Description of the task: Would you repeat the listing below exactly, with no pictures in it?

Data provided:
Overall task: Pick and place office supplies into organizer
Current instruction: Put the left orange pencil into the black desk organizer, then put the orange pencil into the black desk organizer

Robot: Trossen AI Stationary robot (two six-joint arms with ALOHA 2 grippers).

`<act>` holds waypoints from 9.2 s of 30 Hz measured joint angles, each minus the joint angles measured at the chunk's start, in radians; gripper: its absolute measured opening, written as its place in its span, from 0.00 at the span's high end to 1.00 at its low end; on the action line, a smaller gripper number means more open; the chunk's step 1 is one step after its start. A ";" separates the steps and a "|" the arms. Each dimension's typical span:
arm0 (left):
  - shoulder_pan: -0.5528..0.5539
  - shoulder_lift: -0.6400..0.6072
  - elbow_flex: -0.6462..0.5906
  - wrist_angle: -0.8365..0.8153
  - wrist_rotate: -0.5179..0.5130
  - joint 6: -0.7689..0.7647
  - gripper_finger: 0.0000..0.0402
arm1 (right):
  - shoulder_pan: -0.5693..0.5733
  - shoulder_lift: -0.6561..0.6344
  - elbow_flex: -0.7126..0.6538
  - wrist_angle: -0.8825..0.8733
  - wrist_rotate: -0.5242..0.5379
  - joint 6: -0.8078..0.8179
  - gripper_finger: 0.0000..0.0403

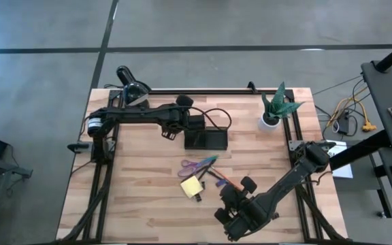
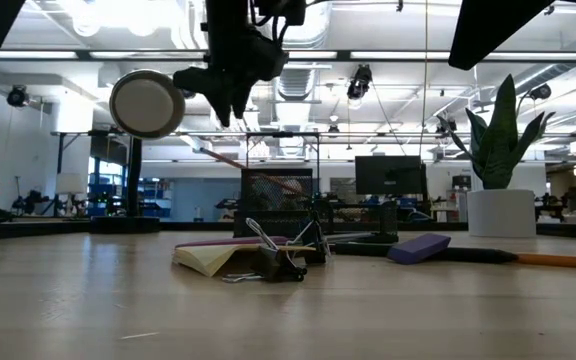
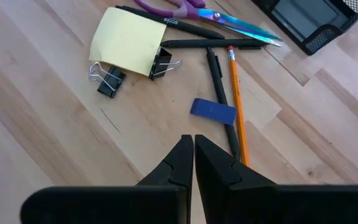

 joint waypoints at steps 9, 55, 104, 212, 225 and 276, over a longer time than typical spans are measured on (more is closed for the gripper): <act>0.000 -0.122 -0.004 -0.024 0.256 -0.364 0.67 | -0.001 0.000 -0.005 -0.001 0.000 -0.002 0.98; 0.261 -0.831 -1.267 1.429 0.639 -1.713 0.67 | -0.022 0.001 -0.065 0.024 0.040 0.080 0.98; 0.297 -0.723 -1.281 1.558 0.692 -1.636 0.77 | -0.037 0.001 -0.065 0.015 0.024 0.072 0.98; 0.108 -1.029 -0.998 1.027 0.713 -1.061 0.70 | -0.224 0.000 -0.111 -0.023 -0.275 -0.418 0.98; -0.002 -1.209 -1.187 1.028 0.935 -1.338 0.70 | -0.393 -0.120 -0.352 0.248 -0.477 -0.661 0.98; -0.045 -1.553 -1.462 1.038 0.881 -1.559 0.70 | -0.126 -0.293 -0.786 0.626 -0.426 -0.370 0.66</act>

Exercise answer:
Overall task: Pick and place office supplies into organizer
Current instruction: Put the left orange pencil into the black desk organizer, then put the orange pencil into the black desk organizer

Robot: Trossen AI Stationary robot (two six-joint arms with ALOHA 2 grippers).

`<act>` holds waypoints from 9.2 s of 30 Hz measured joint angles, each minus the joint angles measured at the chunk's start, in radians; gripper: its absolute measured opening, written as its place in its span, from 0.00 at the span's high end to 1.00 at its low end; on the action line, a smaller gripper number means more open; the chunk's step 1 is one step after its start. A ";" separates the steps and a "|" the arms. Each dimension's typical span:
arm0 (left):
  - shoulder_pan: -0.5528..0.5539
  - shoulder_lift: -0.6400..0.6072
  - elbow_flex: -0.6462..0.5906
  - wrist_angle: -0.8365..0.8153
  - wrist_rotate: -0.5179..0.5130
  - joint 6: -0.7689..0.7647
  - gripper_finger: 0.0000..0.0402
arm1 (right):
  - shoulder_pan: -0.5693..0.5733
  - shoulder_lift: -0.6561..0.6344
  - elbow_flex: -0.7126..0.6538
  - wrist_angle: -0.8825..0.8733
  - wrist_rotate: -0.5242..0.5379
  - joint 6: -0.8078..0.8179
  - gripper_finger: 0.0000..0.0403


 joint waypoints at steps 9, 55, 104, 212, 225 and 276, over a longer time than typical spans are measured on (more is closed for the gripper): <act>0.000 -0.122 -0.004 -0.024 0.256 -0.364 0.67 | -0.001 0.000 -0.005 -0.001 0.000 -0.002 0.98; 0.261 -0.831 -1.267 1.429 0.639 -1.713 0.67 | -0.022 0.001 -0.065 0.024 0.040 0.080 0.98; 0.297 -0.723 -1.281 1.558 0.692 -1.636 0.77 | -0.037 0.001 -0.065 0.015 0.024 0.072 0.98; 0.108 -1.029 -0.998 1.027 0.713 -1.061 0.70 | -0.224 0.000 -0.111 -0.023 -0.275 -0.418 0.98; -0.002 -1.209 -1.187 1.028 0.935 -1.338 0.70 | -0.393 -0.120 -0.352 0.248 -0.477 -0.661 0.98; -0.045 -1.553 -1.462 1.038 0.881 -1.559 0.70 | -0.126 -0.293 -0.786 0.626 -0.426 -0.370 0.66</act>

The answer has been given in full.